But we have no right to interfere with the text in that way. Our business is to find out what the text really means. The Apostle wrote, “The fruit of the Spirit is love . . .” It is one, not nine! It may be objected that the affirmation does not remove the difficulty in the text. The one thing in your Bible which is not inspired is the punctuation.

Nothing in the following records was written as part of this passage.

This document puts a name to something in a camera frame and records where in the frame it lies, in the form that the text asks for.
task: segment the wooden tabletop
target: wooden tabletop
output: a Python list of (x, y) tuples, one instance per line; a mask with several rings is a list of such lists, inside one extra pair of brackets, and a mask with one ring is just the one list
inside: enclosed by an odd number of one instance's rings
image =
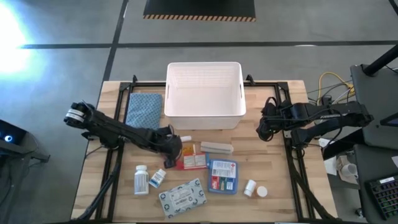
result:
[[(304, 82), (287, 81), (293, 103), (307, 102)], [(99, 98), (98, 110), (107, 116), (114, 116), (120, 82), (104, 82)], [(134, 92), (160, 93), (164, 96), (164, 87), (135, 87)], [(261, 118), (260, 110), (268, 97), (274, 96), (271, 87), (247, 87), (247, 112), (238, 126), (232, 130), (179, 131), (181, 136), (191, 135), (195, 144), (201, 141), (232, 144), (232, 155), (211, 154), (210, 158), (232, 159), (239, 164), (239, 188), (236, 195), (212, 194), (207, 191), (208, 170), (166, 170), (167, 175), (159, 189), (150, 186), (149, 195), (134, 195), (134, 173), (137, 165), (147, 165), (150, 177), (157, 169), (163, 168), (164, 159), (158, 154), (126, 144), (119, 179), (118, 196), (114, 211), (114, 222), (296, 222), (292, 187), (287, 167), (284, 142), (281, 133), (272, 141), (264, 142), (258, 138), (256, 128)], [(126, 98), (123, 100), (120, 118), (123, 119)], [(163, 114), (161, 126), (169, 124)], [(92, 141), (88, 151), (99, 146)], [(98, 193), (106, 158), (106, 150), (100, 149), (85, 159), (72, 218), (81, 215)], [(319, 202), (333, 216), (337, 216), (331, 194), (328, 177), (319, 147), (305, 149), (305, 167), (312, 192)], [(199, 178), (208, 203), (189, 212), (168, 219), (164, 216), (159, 201), (159, 193), (180, 184)], [(249, 179), (268, 189), (266, 198), (247, 198), (243, 189)], [(307, 214), (305, 200), (301, 194), (304, 214)], [(104, 203), (103, 215), (108, 210), (109, 194)]]

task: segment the concrete floor
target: concrete floor
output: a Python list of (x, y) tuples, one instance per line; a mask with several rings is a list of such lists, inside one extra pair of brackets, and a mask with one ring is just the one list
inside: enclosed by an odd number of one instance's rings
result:
[[(0, 28), (5, 31), (0, 35), (0, 119), (31, 132), (40, 150), (51, 154), (48, 164), (30, 169), (11, 223), (69, 219), (87, 141), (62, 119), (74, 101), (96, 104), (109, 55), (109, 49), (12, 47), (109, 44), (122, 2), (0, 2)], [(257, 0), (255, 23), (143, 20), (144, 4), (145, 0), (129, 2), (120, 43), (398, 39), (398, 17), (387, 0)], [(244, 74), (257, 80), (304, 80), (311, 91), (318, 88), (321, 73), (332, 71), (350, 80), (350, 65), (371, 63), (391, 47), (118, 49), (109, 79), (131, 80), (137, 75), (139, 80), (165, 80), (170, 62), (237, 61)], [(323, 81), (324, 86), (335, 83), (333, 77)], [(336, 98), (343, 91), (337, 88), (331, 95)], [(358, 221), (353, 215), (359, 207), (358, 193), (333, 189), (333, 196), (339, 217)]]

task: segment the blue cloth
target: blue cloth
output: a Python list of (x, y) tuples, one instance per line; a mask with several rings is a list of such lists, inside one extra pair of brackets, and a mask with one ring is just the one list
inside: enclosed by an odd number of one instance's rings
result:
[(159, 129), (162, 95), (131, 93), (126, 124), (134, 128)]

If I were writing this text out for myself I would feel I was perfectly warranted in changing the punctuation, and I would read it like this: “The fruit of the Spirit is love,” and then I should indicate a pause by some means other than a comma, say a semicolon and a dash, and then read on: “joy, peace, long-suffering, kindness, goodness, faithfulness, meekness, temperance.” The Apostle reaches his climax, and he writes the full and final fact concerning Christian experience in the words, “The fruit of the spirit is love.” Then there breaks upon his consciousness the meaning of love, and in order that we may not treat the word as a small word, that we may not pass it over and imagine there is nothing very much in it, that it is merely a sentimental word, he gives us the qualities and quantities and flavors of the fruit by breaking it up into its component parts. To change the figure, the Apostle writes the word “love,” and there surges through his soul all the harmonies of the Christian life. It is a great orchestra—love—and he listens and picks out one by one the different qualities of the music, joy, peace, long-suffering, kindness, goodness, faithfulness, meekness, temperance.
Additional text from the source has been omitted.